WORK INSTRUCTIONS
Nothing but the text of the listing, repeated exactly, belongs in the answer; leave the images out.
#####
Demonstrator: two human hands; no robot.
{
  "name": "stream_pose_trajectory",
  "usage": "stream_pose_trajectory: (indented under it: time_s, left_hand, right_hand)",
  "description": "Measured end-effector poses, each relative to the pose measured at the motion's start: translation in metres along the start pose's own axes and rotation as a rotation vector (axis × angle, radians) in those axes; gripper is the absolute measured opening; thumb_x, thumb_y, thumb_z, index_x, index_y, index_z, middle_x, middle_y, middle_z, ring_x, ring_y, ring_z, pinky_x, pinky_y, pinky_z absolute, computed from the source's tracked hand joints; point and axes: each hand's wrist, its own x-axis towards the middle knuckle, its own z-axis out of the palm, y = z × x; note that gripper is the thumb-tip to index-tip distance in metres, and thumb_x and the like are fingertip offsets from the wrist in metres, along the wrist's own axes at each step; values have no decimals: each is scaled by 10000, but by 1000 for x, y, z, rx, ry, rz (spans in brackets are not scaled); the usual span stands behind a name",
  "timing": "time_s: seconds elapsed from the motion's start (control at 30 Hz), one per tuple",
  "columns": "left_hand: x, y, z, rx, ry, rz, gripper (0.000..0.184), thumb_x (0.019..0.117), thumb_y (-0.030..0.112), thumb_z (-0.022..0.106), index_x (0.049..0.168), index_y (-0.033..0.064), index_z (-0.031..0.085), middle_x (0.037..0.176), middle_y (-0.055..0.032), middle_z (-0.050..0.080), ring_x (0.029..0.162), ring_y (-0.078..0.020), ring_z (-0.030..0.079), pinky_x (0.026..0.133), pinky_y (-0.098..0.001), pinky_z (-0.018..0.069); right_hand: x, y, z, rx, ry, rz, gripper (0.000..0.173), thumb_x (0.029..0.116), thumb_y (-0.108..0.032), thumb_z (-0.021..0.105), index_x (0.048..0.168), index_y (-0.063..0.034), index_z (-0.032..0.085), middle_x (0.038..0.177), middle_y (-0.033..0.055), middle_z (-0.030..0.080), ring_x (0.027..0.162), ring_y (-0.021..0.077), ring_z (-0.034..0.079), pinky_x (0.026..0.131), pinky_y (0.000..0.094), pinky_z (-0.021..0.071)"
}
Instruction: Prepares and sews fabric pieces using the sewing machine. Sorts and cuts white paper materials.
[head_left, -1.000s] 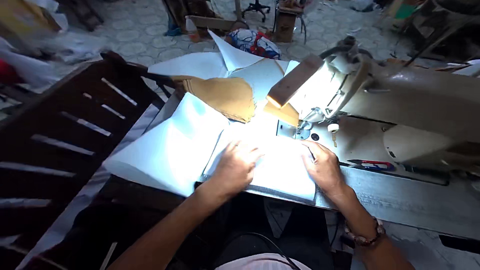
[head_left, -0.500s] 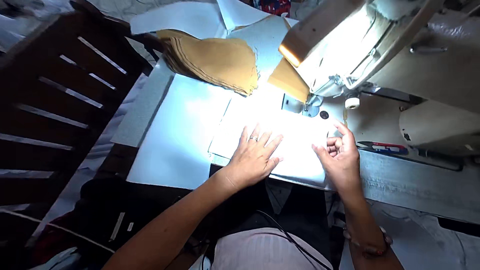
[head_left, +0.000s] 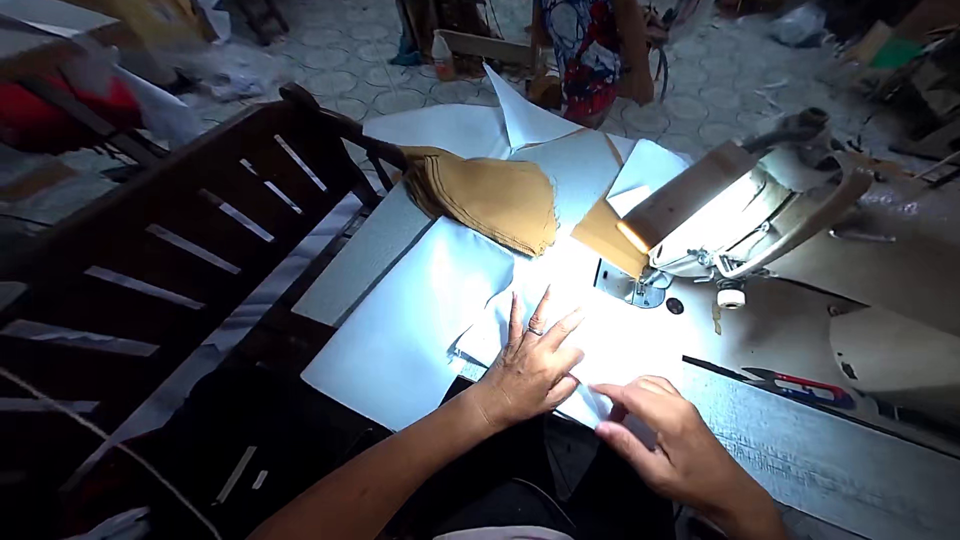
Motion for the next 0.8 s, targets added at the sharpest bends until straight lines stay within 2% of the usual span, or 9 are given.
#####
ANSWER SPACE
Demonstrator: two human hands; no robot.
{
  "name": "stream_pose_trajectory",
  "usage": "stream_pose_trajectory: (indented under it: time_s, left_hand, right_hand)",
  "description": "Measured end-effector poses, each relative to the pose measured at the motion's start: translation in metres along the start pose's own axes and rotation as a rotation vector (axis × angle, radians) in those axes; gripper is the absolute measured opening; thumb_x, thumb_y, thumb_z, index_x, index_y, index_z, middle_x, middle_y, middle_z, ring_x, ring_y, ring_z, pinky_x, pinky_y, pinky_z absolute, computed from the source's tracked hand joints; point and axes: each hand's wrist, its own x-axis towards the middle knuckle, its own z-axis out of the palm, y = z × x; note that gripper is the thumb-tip to index-tip distance in metres, and thumb_x and the like are fingertip offsets from the wrist in metres, along the wrist's own axes at each step; values have no decimals: each is scaled by 10000, but by 1000 for x, y, z, rx, ry, rz (spans in brackets are not scaled); the usual span stands behind a name",
  "timing": "time_s: seconds elapsed from the motion's start (control at 30 Hz), one per tuple",
  "columns": "left_hand: x, y, z, rx, ry, rz, gripper (0.000..0.184), thumb_x (0.019..0.117), thumb_y (-0.030..0.112), thumb_z (-0.022..0.106), index_x (0.049..0.168), index_y (-0.033..0.064), index_z (-0.031..0.085), middle_x (0.037..0.176), middle_y (-0.055..0.032), middle_z (-0.050..0.080), ring_x (0.029..0.162), ring_y (-0.078..0.020), ring_z (-0.030..0.079), pinky_x (0.026..0.133), pinky_y (-0.098..0.001), pinky_z (-0.018..0.069); right_hand: x, y, z, rx, ry, rz, gripper (0.000..0.173), thumb_x (0.029..0.116), thumb_y (-0.108..0.032), thumb_z (-0.021..0.105), index_x (0.048..0.168), index_y (-0.063..0.034), index_z (-0.032..0.085), middle_x (0.038..0.177), middle_y (-0.033..0.055), middle_z (-0.030..0.080), ring_x (0.027..0.162), ring_y (-0.021..0.077), ring_z (-0.034..0.079), pinky_x (0.026..0.131), pinky_y (0.000..0.094), pinky_z (-0.021..0.071)"
}
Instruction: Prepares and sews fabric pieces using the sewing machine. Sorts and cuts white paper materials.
[head_left, -1.000s] 
[head_left, -0.500s] 
[head_left, +0.000s] 
Motion for the next 0.8 s, targets added at the sharpest bends until straight lines stay within 2% of the usual span, or 9 are given.

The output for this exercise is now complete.